Authored by Everybody0523 on Nov 23 2021, 10:07 AM.

Details

Summary

This patch adds support for prologue and epilogue generation for the z/OS target under the XPLINK64 ABI for functions with a stack size of less than 1048576 bytes (huge stack frames).

Diff Detail

Unit TestsFailed

Event Timeline

Everybody0523 created this revision.Nov 23 2021, 10:07 AM
Everybody0523 requested review of this revision.Nov 23 2021, 10:07 AM
Herald added a project: Restricted Project. · View Herald TranscriptNov 23 2021, 10:07 AM
Everybody0523 edited the summary of this revision. (Show Details)Nov 23 2021, 10:26 AM

Formatting changes

Whitespace change

Add more testcases

uweigand added inline comments.Nov 28 2021, 6:44 AM
llvm/lib/Target/SystemZ/SystemZFrameLowering.cpp
884

As discussed when this function was added initially, this routine should not modify it's CSI argument. If we want to add the SP to the general set of spilled and restored registers, this should be done in determineCalleeSaves instead.

1169

Why do we need to override the default implementation here? That shouldn't be necessary if we've set everything else up correctly.

1181

In particular, this looks quite wrong. It's true with most ABIs that arguments are in the parent's frame, but that should have been handled elsewhere, it shouldn't require special code in this routine.

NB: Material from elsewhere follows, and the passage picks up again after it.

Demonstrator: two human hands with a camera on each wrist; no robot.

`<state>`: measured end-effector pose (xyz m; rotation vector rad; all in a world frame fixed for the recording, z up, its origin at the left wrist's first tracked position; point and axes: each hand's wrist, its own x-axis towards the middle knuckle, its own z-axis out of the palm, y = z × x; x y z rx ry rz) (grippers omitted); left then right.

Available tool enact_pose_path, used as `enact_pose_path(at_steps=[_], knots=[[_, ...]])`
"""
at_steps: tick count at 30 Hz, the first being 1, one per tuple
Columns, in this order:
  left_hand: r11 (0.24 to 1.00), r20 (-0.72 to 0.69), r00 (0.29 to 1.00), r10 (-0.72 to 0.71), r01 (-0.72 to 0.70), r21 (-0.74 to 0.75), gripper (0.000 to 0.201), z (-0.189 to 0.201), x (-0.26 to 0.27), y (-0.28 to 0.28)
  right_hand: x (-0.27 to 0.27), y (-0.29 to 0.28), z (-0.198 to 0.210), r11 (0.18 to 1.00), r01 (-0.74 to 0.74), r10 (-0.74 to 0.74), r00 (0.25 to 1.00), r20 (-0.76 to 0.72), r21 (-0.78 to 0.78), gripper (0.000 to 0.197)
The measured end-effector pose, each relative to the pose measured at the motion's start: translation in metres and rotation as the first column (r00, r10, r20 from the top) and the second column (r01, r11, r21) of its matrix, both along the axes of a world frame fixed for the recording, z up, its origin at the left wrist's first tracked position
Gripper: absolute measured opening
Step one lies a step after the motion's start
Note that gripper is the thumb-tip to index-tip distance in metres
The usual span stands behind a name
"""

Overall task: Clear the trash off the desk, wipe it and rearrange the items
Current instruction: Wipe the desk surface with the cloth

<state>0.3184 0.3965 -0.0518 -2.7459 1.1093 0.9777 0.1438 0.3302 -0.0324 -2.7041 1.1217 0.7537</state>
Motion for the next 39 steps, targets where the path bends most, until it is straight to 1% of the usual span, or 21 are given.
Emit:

Everybody0523 added inline comments.Nov 29 2021, 12:10 PM
llvm/lib/Target/SystemZ/SystemZFrameLowering.cpp
1181

Should this be done in LowerFormalArguments instead? I'm sorry but I'm not quite sure where else to do it.

Everybody0523 marked an inline comment as not done.

Pulling out the getFrameIndexReference discussion into the main comments.

First of all, let me review the overall stack layout with the z/OS XPLINK calling convention. To my knowledge, the stack looks basically like this (from high addresses to low addresses):

             ========================================================
             Caller's local variables + spill area
             --------------------------------------------------------
             Caller's argument area (passed to callee)
SP1 + 2176   --------------------------------------------------------
             Caller's 128-byte GPR save area
SP1 + 2048   ========================================================
             Callee's local variables + spill area
             --------------------------------------------------------
             (unless leaf) Callee's argument area 
             --------------------------------------------------------
             (unless leaf) Callee's 128-byte GPR save area
SP2 + 2048   ========================================================


SP1:  Stack pointer at function entry to callee (beginning of prologue)
SP2:  Stack pointer during callee (end of prologue)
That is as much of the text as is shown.